In particolare, il secondo fronte comprendeva: un fortino presso le case dell'Arcangel, uno ai Pareni, con postazioni per cannoncini e mitragliatrici, un altro presso la ex dogana del Molaretto e, infine, uno a quota 650 m. slm, in regione Giaglione, gallerie scavate nella roccia in regione Barma, per il ricovero delle truppe, una galleria sulle pendici del Rocciamelone in località Orsignol. Il terzo fronte, per la parte che interessa il territorio di Venaus, era costituito da: un fosso anticarro (attualmente ne è visibile una parte in regione Stadio) con ai lati una galleria per il ricovero della truppa, una galleria a fianco della strada provinciale Susa - Novalesa, in località Cornale, un'altra sulle pendici del Monte Pampalù, l'ultima nelle vicinanze dell'imbocco del tunnel Giaglione dell'autostrada del Frejus. Le suddette opere, iniziate nel 1939, non furono ultimate quando venne dichiarata guerra alla Francia, ma sono comunque attualmente ben visibili i resti, anche se, con il Trattato di pace, all'Italia fu imposta la demolizione di tali fortificazioni militari e la muratura degli accessi alle gallerie.

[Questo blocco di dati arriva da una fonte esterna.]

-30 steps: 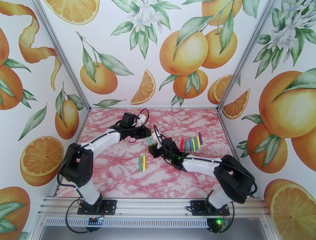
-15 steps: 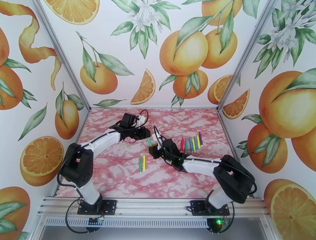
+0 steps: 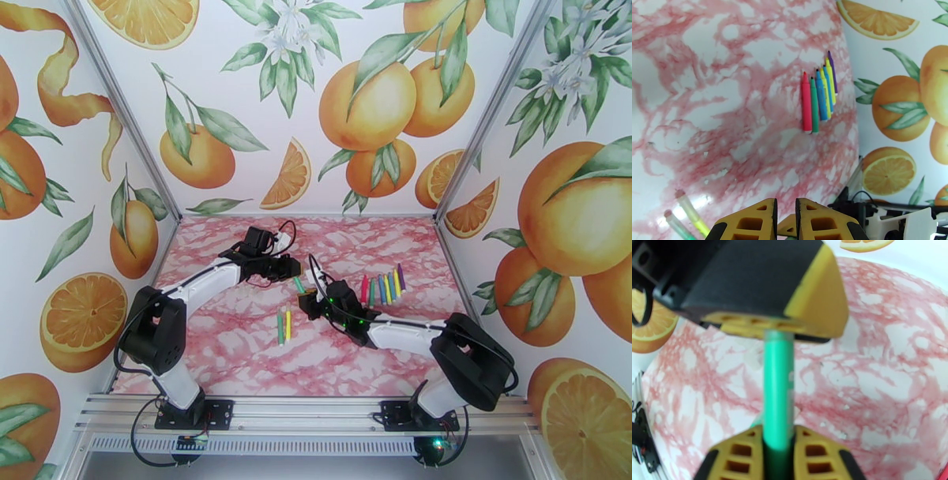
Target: Open the pen caps
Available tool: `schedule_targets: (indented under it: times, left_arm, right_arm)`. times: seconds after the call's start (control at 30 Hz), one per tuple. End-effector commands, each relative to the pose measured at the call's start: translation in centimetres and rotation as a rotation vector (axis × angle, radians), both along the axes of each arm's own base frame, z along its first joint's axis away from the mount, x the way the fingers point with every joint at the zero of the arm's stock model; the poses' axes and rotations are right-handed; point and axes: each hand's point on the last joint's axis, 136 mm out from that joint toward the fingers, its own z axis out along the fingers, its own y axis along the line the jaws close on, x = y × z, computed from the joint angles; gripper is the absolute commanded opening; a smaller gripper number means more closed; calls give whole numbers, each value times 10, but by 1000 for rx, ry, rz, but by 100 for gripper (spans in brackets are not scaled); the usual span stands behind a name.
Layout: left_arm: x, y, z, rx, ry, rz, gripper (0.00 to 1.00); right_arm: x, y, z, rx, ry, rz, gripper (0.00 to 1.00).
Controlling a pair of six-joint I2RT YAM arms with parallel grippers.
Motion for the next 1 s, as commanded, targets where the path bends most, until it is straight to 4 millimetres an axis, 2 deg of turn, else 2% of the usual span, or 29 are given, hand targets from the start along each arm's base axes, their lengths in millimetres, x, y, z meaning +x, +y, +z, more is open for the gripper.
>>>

Tra il 1930 e il 1940 furono inoltre costruiti quattro gruppi di casermette per il ricovero delle truppe: uno nel capoluogo (che, dopo un'adeguata ristrutturazione, è attualmente utilizzato in parte dal Comune, in parte da privati), gli altri tre nelle frazioni montane di San Martino (900 m. slm), Molaretto (1100 m. slm) e Bar Cenisio (1500 m. slm), oggi adibiti a case per il soggiorno estivo da enti ecclesiastici della provincia di Torino, odierni proprietari.
Negli anni che precedettero la seconda guerra mondiale, il territorio di Venaus fu sede di numerosi campi estivi militari per l'addestramento e l'esercitazione, sia a bassa che ad alta quota. Nel capoluogo vi era la presenza dell'artiglieria ippotrainata e someggiata, nonché del genio militare minatori e bersaglieri; nel primo gruppo delle casermette erano stanziati gli artiglieri dell'Ottavo Settore dell'Artiglieria Guardia alla Frontiera, i quali, a turno, prestarono servizio alle batterie Paradiso e La Cout del Moncenisio, utilizzando come base intermedia la caserma Passo Finestre. Da quota 900 m. slm a 2000 m. slm, oltre ai presidi delle tre casermette da parte della Fanteria Guardia alla Frontiera, gli accampamenti estivi comprendevano reparti di Alpini - Fanteria - Artiglieria Pesante e Bersaglieri.